Activity:
Please return the records below exactly as they stand, with the pictures removed.

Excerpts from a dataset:

┌──

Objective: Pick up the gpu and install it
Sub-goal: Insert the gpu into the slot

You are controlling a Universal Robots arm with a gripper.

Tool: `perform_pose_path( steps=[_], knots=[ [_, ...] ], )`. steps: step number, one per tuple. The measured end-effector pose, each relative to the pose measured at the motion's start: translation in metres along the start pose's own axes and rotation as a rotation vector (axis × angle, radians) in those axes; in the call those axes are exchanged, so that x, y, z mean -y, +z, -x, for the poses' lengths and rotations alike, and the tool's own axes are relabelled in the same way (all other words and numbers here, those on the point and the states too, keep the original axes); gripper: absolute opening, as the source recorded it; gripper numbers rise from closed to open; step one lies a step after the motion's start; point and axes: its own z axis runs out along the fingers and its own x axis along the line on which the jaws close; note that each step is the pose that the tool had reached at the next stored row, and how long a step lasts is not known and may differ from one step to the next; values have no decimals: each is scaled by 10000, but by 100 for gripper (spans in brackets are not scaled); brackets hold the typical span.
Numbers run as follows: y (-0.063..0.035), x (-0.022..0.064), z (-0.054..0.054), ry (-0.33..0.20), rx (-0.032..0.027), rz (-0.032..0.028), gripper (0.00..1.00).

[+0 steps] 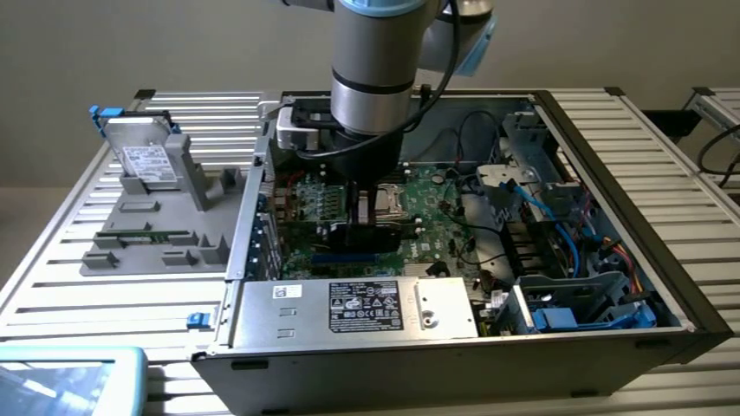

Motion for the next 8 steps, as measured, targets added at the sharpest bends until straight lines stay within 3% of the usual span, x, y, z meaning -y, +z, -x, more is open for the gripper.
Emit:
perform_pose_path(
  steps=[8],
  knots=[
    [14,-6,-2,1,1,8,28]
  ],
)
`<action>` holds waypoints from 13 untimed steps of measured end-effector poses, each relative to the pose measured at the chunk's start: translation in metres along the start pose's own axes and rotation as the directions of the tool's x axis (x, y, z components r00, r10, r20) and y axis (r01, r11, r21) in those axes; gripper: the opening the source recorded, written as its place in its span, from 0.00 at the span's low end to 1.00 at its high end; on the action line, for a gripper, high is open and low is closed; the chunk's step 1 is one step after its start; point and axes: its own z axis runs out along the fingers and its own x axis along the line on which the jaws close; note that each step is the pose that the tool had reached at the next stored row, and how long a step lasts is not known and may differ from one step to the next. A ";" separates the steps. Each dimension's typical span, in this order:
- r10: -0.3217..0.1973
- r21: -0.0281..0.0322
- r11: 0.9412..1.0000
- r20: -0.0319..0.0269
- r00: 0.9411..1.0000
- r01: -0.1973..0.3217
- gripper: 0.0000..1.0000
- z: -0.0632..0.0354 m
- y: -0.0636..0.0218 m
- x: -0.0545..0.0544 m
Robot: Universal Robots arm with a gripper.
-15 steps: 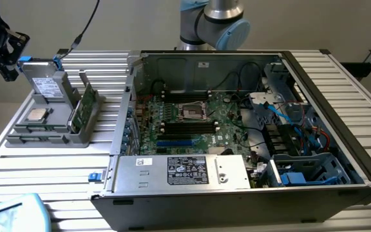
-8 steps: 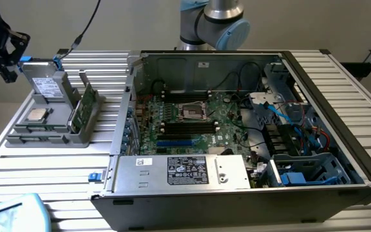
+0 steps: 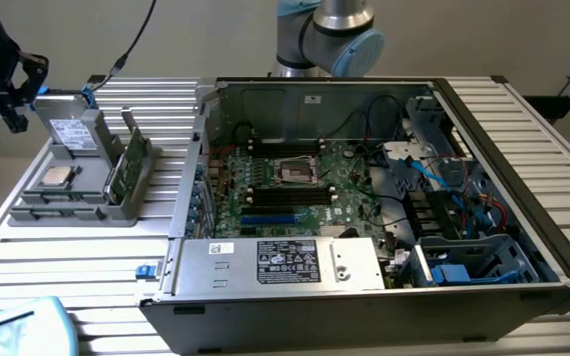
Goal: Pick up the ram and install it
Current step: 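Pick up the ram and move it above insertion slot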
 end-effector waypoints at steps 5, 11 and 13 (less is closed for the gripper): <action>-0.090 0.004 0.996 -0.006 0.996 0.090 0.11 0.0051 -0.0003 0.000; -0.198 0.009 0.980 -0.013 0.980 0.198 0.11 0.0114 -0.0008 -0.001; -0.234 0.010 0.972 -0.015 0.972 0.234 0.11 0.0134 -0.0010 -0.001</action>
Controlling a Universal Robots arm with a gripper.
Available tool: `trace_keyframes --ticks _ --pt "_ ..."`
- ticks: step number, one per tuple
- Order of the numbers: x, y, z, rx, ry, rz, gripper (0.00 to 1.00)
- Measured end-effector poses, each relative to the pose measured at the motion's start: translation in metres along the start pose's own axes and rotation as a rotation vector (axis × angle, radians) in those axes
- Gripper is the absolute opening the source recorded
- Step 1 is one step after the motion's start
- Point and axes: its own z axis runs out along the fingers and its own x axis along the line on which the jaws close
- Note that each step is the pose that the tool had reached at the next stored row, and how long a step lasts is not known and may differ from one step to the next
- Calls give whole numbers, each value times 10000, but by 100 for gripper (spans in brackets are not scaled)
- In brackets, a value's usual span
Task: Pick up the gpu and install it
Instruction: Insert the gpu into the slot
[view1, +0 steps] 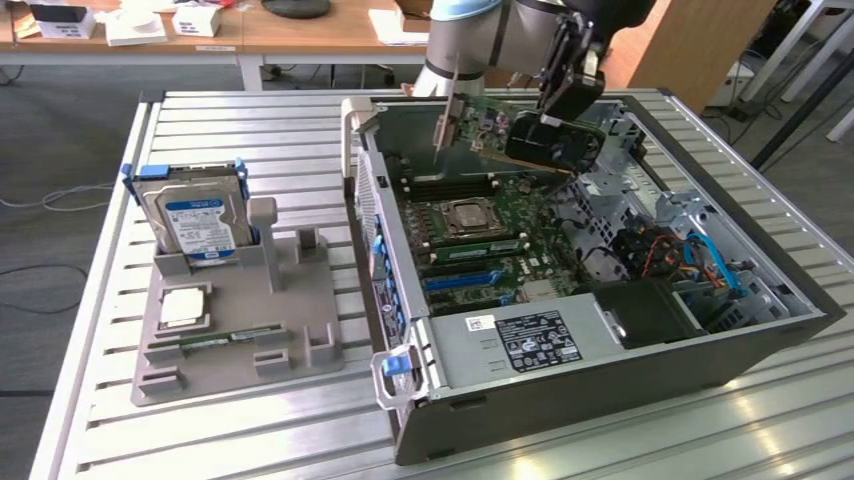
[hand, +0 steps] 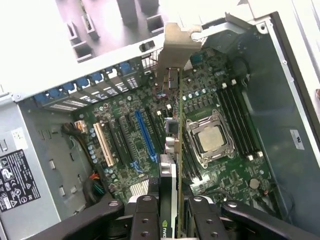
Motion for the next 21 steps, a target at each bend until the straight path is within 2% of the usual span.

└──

Exercise response:
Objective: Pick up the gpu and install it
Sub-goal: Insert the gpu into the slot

You are controlling a Universal Robots arm with a gripper.

Tool: `perform_pose_path( steps=[_], knots=[ [_, ...] ], )`. steps: step number, one per tuple. The measured end-effector pose, each relative to the pose measured at the motion's start: translation in metres along the start pose's own axes and rotation as a rotation vector (axis × angle, radians) in those axes; in the call those axes are exchanged, so that x, y, z mean -y, +z, -x, for the poses' lengths and rotations alike, and the tool's own axes are relabelled in the same way (all other words and numbers here, those on the point and the states too, keep the original axes); gripper: absolute opening, as the source recorded it; gripper numbers rise from closed to open; step one lies a step after the motion's start; point and axes: its own z axis runs out along the fingers and its own x axis along the line on which the jaws close; note that each step is the pose that the tool had reached at the next stored row, and how long a step lasts is not known and may differ from one step to the next; values have no decimals: each is scaled by 10000, but by 100 for gripper (spans in brackets are not scaled); brackets hold the typical span.
Numbers run as follows: y (-0.063..0.035), x (-0.022..0.064), z (-0.054..0.054), ry (-0.33..0.20), rx (-0.032..0.027), rz (-0.032..0.028), gripper (0.00..1.00).

[+0 steps] 

Motion for the next 8 steps, as measured, targets added at the sharpest bends until straight lines stay within 3% of the usual span, x, y, z meaning -y, +z, -x, more is open for the gripper.
Emit:
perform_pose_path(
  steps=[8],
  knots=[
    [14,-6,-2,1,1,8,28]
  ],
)
`<action>` holds waypoints from 13 untimed steps of measured end-effector poses, each relative to the pose measured at the chunk's start: translation in metres along the start pose's own axes and rotation as the directions of the tool's x axis (x, y, z components r00, r10, r20) and y axis (r01, r11, r21) in those axes; gripper: the opening the source recorded, written as its place in its span, from 0.00 at the span's low end to 1.00 at its high end; on the action line, for a gripper, high is open and low is closed; the chunk's step 1 is one step after its start; point and axes: its own z axis runs out along the fingers and its own x axis along the line on which the jaws close; note that each step is the pose that the tool had reached at the next stored row, and how long a step lasts is not known and may differ from one step to the next. A ";" separates the steps. Each dimension's typical span, in this order:
- r10: -0.3217..0.1973
- r21: -0.0281..0.0322
- r11: 0.9412..1.0000
- r20: -0.0319..0.0269
- r00: 0.9411..1.0000
- r01: -0.1973..0.3217
- gripper: 0.0000..1.0000
- z: -0.0632..0.0354 m
- y: -0.0636..0.0218 m
- x: -0.0545..0.0544 m
Robot: Universal Robots arm with a gripper.
-15 steps: 
-8 steps: 
+0 steps: 
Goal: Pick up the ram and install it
Current step: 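Pick up the ram and move it above insertion slot
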 end-effector waypoints at steps 5, 11 and 13 (less is closed for the gripper): <action>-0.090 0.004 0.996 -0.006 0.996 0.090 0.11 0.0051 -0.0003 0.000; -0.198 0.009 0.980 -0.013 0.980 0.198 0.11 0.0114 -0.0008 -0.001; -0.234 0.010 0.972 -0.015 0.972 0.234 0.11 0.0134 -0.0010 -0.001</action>
Controlling a Universal Robots arm with a gripper.
Available tool: `trace_keyframes --ticks _ --pt "_ ..."`
- ticks: step number, one per tuple
- Order of the numbers: x, y, z, rx, ry, rz, gripper (0.00 to 1.00)
- Measured end-effector poses, each relative to the pose measured at the motion's start: translation in metres along the start pose's own axes and rotation as a rotation vector (axis × angle, radians) in those axes
- Gripper is the absolute opening the source recorded
- Step 1 is one step after the motion's start
- Point and axes: its own z axis runs out along the fingers and its own x axis along the line on which the jaws close
- Note that each step is the pose that the tool had reached at the next stored row, and how long a step lasts is not known and may differ from one step to the next
- Calls give whole numbers, each value times 10000, but by 100 for gripper (spans in brackets are not scaled)
- In brackets, a value's usual span
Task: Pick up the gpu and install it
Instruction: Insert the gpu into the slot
[view1, +0 steps] 
[hand, +0 steps] 
Motion for the next 21 steps, a target at each bend until the straight path is within 2% of the usual span.

The answer to this exercise is complete.